— Task item —
Starting from the line that contains "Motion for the", reproduce each line exactly through the end of the material, and include no other lines.
[[ Recorded data, beginning ]]
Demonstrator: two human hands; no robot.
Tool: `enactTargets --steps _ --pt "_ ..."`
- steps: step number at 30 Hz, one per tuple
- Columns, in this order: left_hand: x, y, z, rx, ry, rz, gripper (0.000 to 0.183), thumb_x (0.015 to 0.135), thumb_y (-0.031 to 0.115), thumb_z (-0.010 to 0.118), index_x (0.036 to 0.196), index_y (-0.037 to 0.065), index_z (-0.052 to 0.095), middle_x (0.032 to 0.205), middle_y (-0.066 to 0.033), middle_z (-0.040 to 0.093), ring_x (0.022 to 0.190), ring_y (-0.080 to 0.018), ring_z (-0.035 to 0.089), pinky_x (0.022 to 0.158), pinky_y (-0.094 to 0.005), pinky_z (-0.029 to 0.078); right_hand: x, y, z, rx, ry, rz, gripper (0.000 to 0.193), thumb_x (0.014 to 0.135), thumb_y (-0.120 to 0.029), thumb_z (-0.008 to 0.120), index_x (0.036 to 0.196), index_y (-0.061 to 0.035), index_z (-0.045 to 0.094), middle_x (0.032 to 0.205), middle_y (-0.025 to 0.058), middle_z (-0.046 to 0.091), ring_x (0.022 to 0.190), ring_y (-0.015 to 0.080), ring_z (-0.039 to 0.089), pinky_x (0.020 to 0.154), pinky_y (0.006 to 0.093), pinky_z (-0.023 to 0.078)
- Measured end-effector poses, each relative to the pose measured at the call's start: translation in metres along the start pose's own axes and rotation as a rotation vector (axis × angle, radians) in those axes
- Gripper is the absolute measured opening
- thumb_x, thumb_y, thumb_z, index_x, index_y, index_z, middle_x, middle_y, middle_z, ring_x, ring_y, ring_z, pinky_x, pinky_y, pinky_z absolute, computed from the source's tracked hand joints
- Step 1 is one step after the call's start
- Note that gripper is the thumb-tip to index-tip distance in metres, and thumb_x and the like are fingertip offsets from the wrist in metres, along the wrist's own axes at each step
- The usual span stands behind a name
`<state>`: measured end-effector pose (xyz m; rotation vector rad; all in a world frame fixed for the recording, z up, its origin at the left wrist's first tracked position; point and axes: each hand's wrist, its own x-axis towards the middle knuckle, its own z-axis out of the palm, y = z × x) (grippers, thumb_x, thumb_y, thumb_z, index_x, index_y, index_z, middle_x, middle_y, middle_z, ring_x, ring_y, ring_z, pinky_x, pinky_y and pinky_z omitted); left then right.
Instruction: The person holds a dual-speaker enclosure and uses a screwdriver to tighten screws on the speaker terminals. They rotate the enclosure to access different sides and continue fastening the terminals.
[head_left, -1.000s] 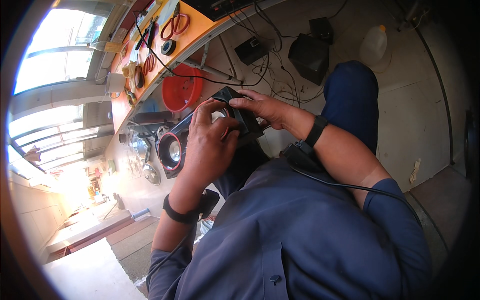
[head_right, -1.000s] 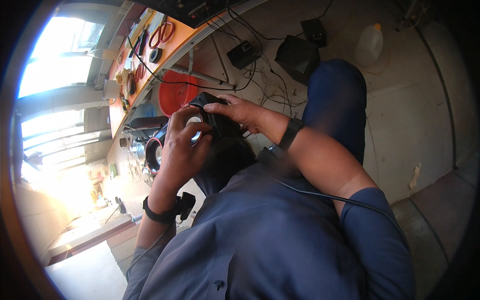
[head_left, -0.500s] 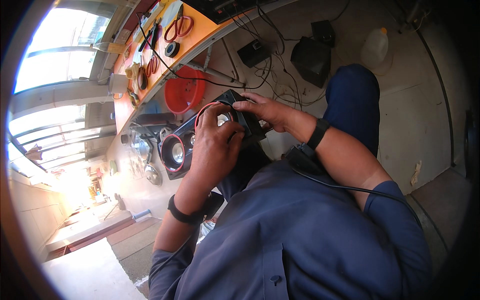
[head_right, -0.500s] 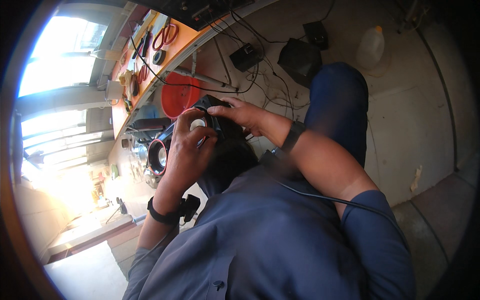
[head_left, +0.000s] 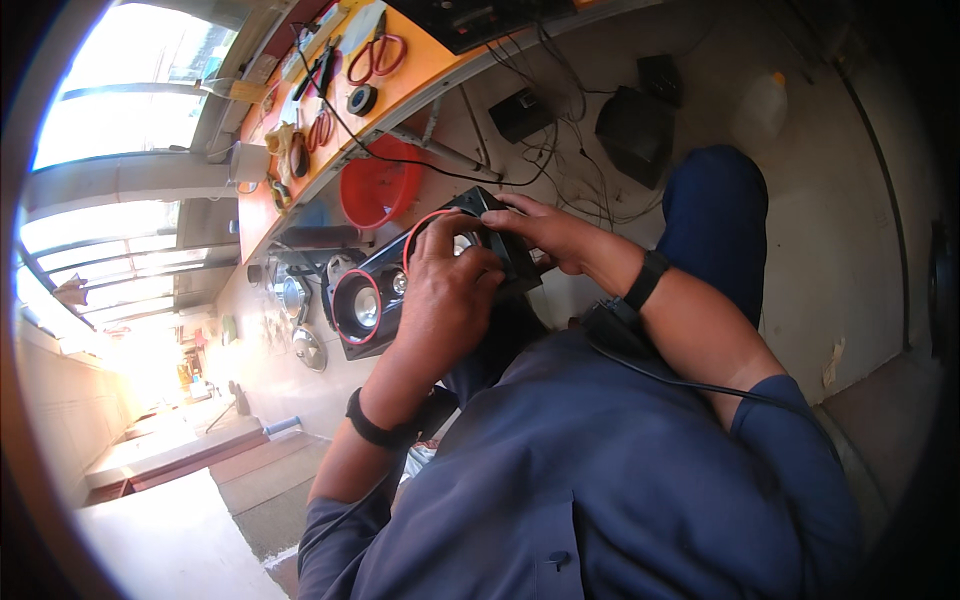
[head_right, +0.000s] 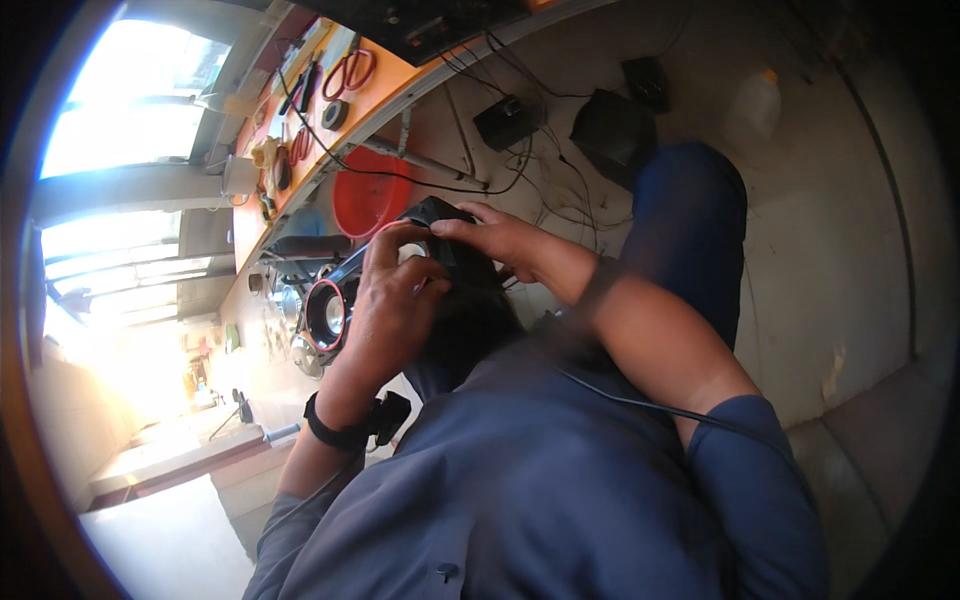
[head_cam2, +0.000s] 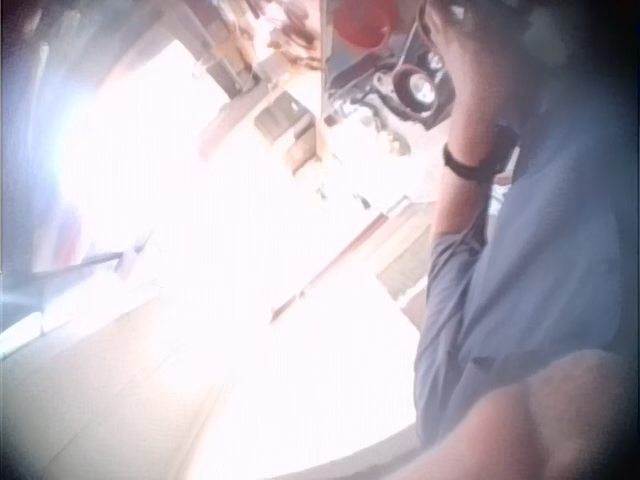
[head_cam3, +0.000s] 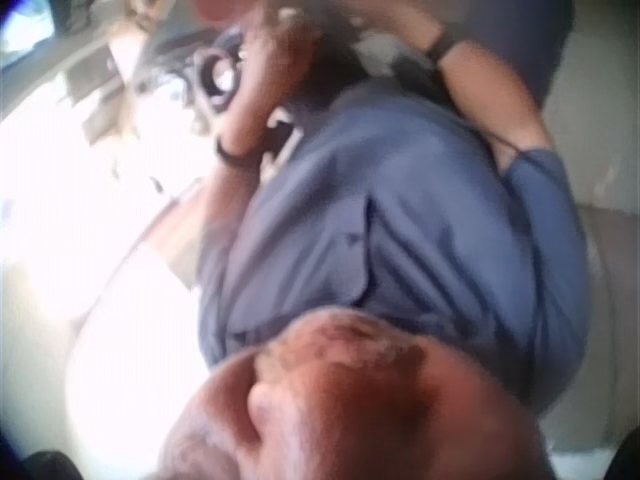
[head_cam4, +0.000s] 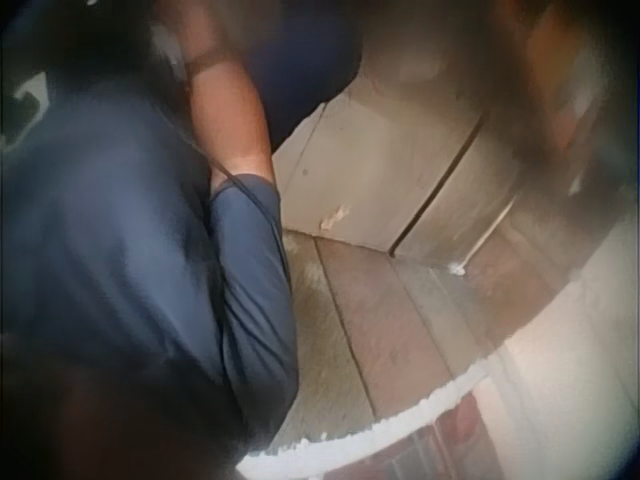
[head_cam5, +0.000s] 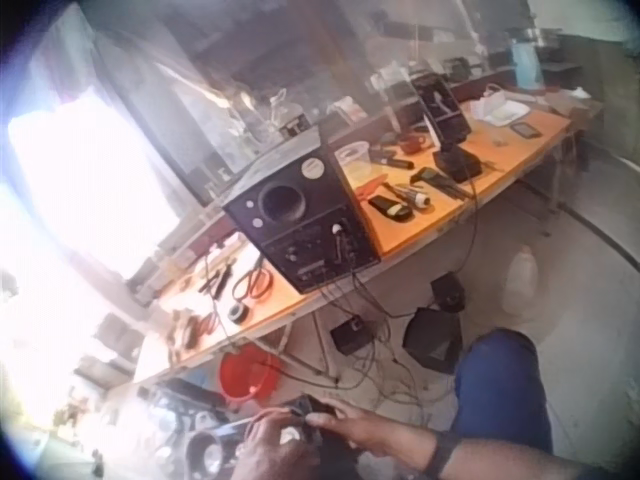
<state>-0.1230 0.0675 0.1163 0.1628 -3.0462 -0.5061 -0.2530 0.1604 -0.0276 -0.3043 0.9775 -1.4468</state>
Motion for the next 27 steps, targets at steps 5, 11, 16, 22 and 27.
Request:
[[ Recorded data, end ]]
— Answer to the exercise —
Motion for the next 27 steps, targets at steps 5, 11, 16, 22 and 27.
Request:

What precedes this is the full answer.